Agricultural By-Products

Agricultural by-products, such as brewers' yeast or distillers' dried grains, can be used as economical protein sources in poultry feed. These ingredients reduce waste and provide essential amino acids and nutrients. Brewers' yeast is a protein-rich ingredient that can support poultry health and growth. 

Benefits and Incorporation

These innovations offer several benefits, including:

1. Improved nutrient digestibility and absorption
2. Reduced environmental impact
3. Cost savings
4. Enhanced poultry health and well-being

To incorporate these innovations into poultry feed, farmers and feed manufacturers can:

1. Reformulate feeds to include fermented ingredients or alternative protein sources
2. Ensure nutrient balancing to meet poultry requirements
3. Monitor quality and consistency to optimize performance

The poultry industry can move towards more sustainable and efficient production practices by adopting these innovations.

Conclusion

Alternative proteins such as insect meals, algae, SCPs, and plant-based options offer sustainable solutions for poultry nutrition.

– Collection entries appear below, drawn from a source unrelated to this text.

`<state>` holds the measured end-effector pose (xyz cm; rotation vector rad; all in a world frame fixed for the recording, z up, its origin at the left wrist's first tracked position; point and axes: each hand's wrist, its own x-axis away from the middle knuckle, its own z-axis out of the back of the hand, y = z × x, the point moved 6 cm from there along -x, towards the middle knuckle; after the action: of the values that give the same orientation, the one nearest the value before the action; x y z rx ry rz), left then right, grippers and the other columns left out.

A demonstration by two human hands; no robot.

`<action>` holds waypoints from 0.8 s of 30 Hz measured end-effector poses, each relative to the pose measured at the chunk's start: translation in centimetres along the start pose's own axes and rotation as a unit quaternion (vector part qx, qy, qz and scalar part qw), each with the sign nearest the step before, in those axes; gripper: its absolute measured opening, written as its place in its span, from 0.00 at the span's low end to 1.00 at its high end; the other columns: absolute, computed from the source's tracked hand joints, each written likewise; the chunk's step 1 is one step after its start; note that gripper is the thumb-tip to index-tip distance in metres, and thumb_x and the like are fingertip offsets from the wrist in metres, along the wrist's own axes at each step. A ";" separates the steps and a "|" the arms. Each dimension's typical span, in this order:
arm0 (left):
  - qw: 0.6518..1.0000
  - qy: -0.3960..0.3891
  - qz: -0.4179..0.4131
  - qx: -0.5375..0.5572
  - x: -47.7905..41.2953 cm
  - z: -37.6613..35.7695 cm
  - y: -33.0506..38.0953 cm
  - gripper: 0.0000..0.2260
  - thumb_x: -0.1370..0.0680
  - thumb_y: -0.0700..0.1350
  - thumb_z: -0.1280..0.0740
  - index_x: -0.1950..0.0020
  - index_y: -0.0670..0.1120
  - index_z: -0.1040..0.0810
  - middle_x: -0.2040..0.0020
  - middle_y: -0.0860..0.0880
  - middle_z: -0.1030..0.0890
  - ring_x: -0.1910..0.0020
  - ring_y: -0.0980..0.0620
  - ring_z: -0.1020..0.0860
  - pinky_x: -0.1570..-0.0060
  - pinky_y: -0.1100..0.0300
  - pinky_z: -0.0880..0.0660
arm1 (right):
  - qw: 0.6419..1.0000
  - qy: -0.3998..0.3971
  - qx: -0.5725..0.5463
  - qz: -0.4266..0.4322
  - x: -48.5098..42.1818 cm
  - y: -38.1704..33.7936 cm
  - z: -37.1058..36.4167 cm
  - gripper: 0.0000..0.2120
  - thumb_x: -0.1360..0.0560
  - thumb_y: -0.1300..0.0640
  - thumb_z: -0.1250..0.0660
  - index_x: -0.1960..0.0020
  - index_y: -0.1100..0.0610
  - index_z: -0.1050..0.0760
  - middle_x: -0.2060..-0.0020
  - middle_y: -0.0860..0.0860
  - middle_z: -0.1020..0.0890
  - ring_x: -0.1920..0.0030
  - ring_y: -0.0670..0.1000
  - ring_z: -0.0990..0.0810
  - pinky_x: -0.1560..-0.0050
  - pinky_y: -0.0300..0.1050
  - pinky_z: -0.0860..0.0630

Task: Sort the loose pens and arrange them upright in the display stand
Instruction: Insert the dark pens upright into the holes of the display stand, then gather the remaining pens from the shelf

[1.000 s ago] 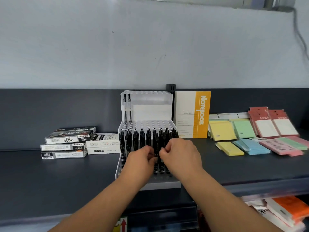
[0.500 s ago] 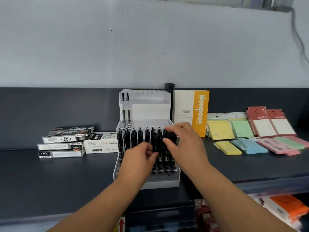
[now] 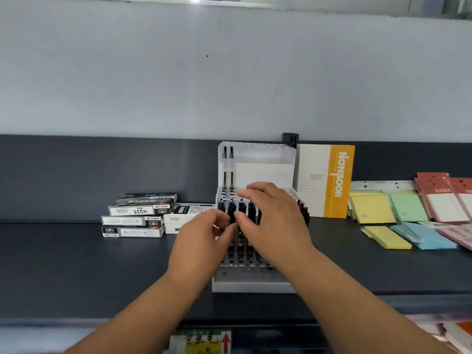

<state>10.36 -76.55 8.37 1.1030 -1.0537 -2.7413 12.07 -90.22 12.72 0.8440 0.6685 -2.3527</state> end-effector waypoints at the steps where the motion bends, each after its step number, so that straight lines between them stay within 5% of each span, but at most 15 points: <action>1: 1.000 0.015 -0.001 -0.008 -0.2 1.1 -0.9 0.08 0.25 0.53 0.31 0.49 0.53 0.20 0.56 0.59 0.20 0.59 0.62 0.22 0.56 0.63 0.24 | 1.000 -0.012 0.003 0.011 -0.3 -1.0 -0.8 0.19 0.24 0.47 0.35 0.33 0.45 0.27 0.36 0.42 0.27 0.35 0.44 0.31 0.30 0.44 0.38; 8: 0.996 0.013 -0.004 -0.092 -1.3 8.8 -10.3 0.22 0.24 0.51 0.33 0.31 0.52 0.29 0.34 0.57 0.26 0.34 0.59 0.29 0.39 0.66 0.35 | 0.996 -0.062 0.001 0.066 -3.2 -10.8 -8.6 0.21 0.26 0.46 0.34 0.33 0.46 0.27 0.34 0.44 0.27 0.33 0.47 0.31 0.29 0.45 0.40; 17: 0.969 -0.023 0.039 -0.241 -2.8 22.8 -26.6 0.29 0.22 0.61 0.40 0.24 0.51 0.38 0.25 0.54 0.36 0.26 0.57 0.40 0.28 0.64 0.46 | 0.984 -0.157 -0.014 0.085 -7.4 -26.1 -22.9 0.27 0.25 0.39 0.36 0.29 0.45 0.32 0.30 0.44 0.31 0.29 0.47 0.35 0.27 0.45 0.40; 24: 0.944 -0.026 0.080 -0.319 -3.4 33.6 -38.2 0.29 0.22 0.62 0.41 0.24 0.51 0.38 0.25 0.53 0.36 0.26 0.55 0.39 0.27 0.59 0.44 | 0.970 -0.222 -0.040 0.090 -10.1 -37.4 -31.9 0.27 0.23 0.40 0.38 0.26 0.44 0.37 0.27 0.42 0.37 0.28 0.45 0.38 0.27 0.44 0.43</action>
<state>1.14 -26.44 5.69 0.7980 -0.1893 -2.6659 8.15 -40.43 7.81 0.3058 0.4704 -2.2236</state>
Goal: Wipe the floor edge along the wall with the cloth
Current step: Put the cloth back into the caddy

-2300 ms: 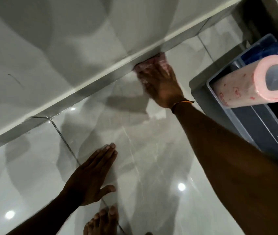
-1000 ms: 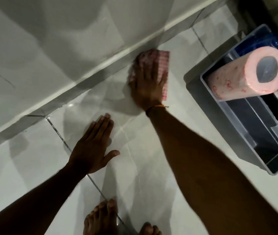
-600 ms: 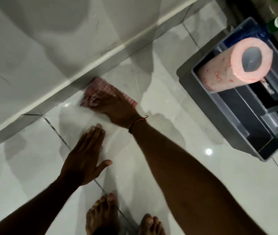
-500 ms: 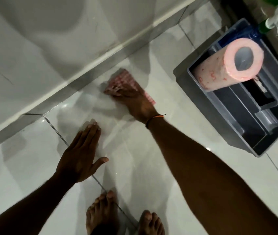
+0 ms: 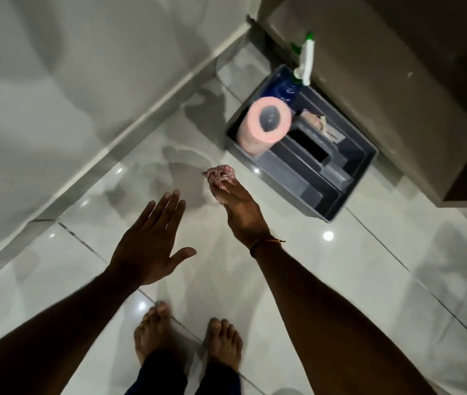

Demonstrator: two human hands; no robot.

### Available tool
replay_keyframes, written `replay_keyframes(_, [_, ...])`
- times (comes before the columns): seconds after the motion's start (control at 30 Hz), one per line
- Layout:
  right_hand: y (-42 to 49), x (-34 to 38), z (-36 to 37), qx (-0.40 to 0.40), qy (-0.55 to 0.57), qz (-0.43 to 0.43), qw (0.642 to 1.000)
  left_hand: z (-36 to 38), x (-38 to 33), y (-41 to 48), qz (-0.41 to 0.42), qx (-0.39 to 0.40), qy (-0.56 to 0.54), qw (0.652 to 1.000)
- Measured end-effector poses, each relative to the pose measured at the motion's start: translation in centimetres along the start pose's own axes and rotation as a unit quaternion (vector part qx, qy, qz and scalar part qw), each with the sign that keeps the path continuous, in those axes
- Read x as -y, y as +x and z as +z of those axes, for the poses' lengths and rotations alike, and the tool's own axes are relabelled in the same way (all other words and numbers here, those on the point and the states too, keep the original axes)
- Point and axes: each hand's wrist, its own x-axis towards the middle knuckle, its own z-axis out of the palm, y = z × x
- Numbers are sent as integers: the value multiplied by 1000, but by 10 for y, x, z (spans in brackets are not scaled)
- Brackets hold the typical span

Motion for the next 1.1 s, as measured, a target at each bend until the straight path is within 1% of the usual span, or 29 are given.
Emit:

Farmers can adopt these innovations to lower costs, improve productivity, and reduce environmental impacts.

References

• Abdel-Wareth, A. A., Williams, A. N., Salahuddin, M., Gadekar, S., & Lohakare, J. (2024). Algae as an alternative source of protein in poultry diets for sustainable production and disease resistance: Present status and future considerations. Frontiers in Veterinary Science, 11, 1382163. 
• Business Bliss Consultants FZE. (November 2018). Alternative Vegetable Protein Sources for Poultry. Retrieved from https://ukdiss.com/examples/alternative-vegetable-protein-sources-for-poultry.php?vref=1 
• Morales-Ramos, J. A., Tomberlin, J. K., Miranda, C., & Rojas, M. G. (2024). Rearing methods of four insect species intended as feed, food, and food ingredients: a review. Journal of Economic Entomology, 117(4), 1210-1224. 
• Hancz, C., Sultana, S., Nagy, Z., & Biró, J. (2024). The role of insects in sustainable animal feed production for environmentally friendly agriculture: a review. Animals, 14(7), 1009. 
• Onyeaka, H., Anumudu, C. K., Okpe, C., Okafor, A., Ihenetu, F., Miri, T., Odeyemi, O. A., & Anyogu, A. (2022). Single Cell Protein for Foods and Feeds: A Review of Trends. The Open Microbiology Journal, 16(1), Article e187428582206160. 
• Sajid, Q. U. A., Asghar, M. U., Tariq, H., Wilk, M., & Płatek, A. (2023). Insect meal as an alternative to protein concentrates in poultry nutrition with future perspectives (an updated review). Agriculture, 13(6), 1239. 
• Özcan, M. A. (2014). New Alternative Protein Sources Used in Poultry Nutrition. Turkish Journal of Agriculture-Food Science and Technology, 2(2), 66-70. 
• Marchal, L., Bello, A., Archer, G., Sobotik, E. B., & Dersjant-Li, Y. (2024). Total replacement of soybean meal with alternative plant-based ingredients and a combination of feed additives in broiler diets from 1 day of age during the whole growing period. Poultry Science, 103(7), 103854. 
• Belhadj Slimen, I., Yerou, H., Ben Larbi, M., M’Hamdi, N., & Najar, T. (2023). Insects as an alternative protein source for poultry nutrition: a review. Frontiers in Veterinary Science, 10, 1200031.
• E. Coudert , E. Elisabeth & C. Berri (2020): Use of algae in poultry production:a review, World's Poultry Science Journal. 
• Sebatta, C., Ssepuuya, G., Sikahwa, E., Mugisha, J., Diiro, G., Sengendo, M., ... & Nakimbugwe, D. (2018). Farmers’ acceptance of insects as an alternative protein source in poultry feeds. International Journal of Agricultural Research, Innovation and Technology, 8(2), 32-41. 
• Józefiak, D., & Engberg, R. M. (2015, August). Insects as poultry feed. In 20th European Symposium on poultry nutrition (pp. 24-27).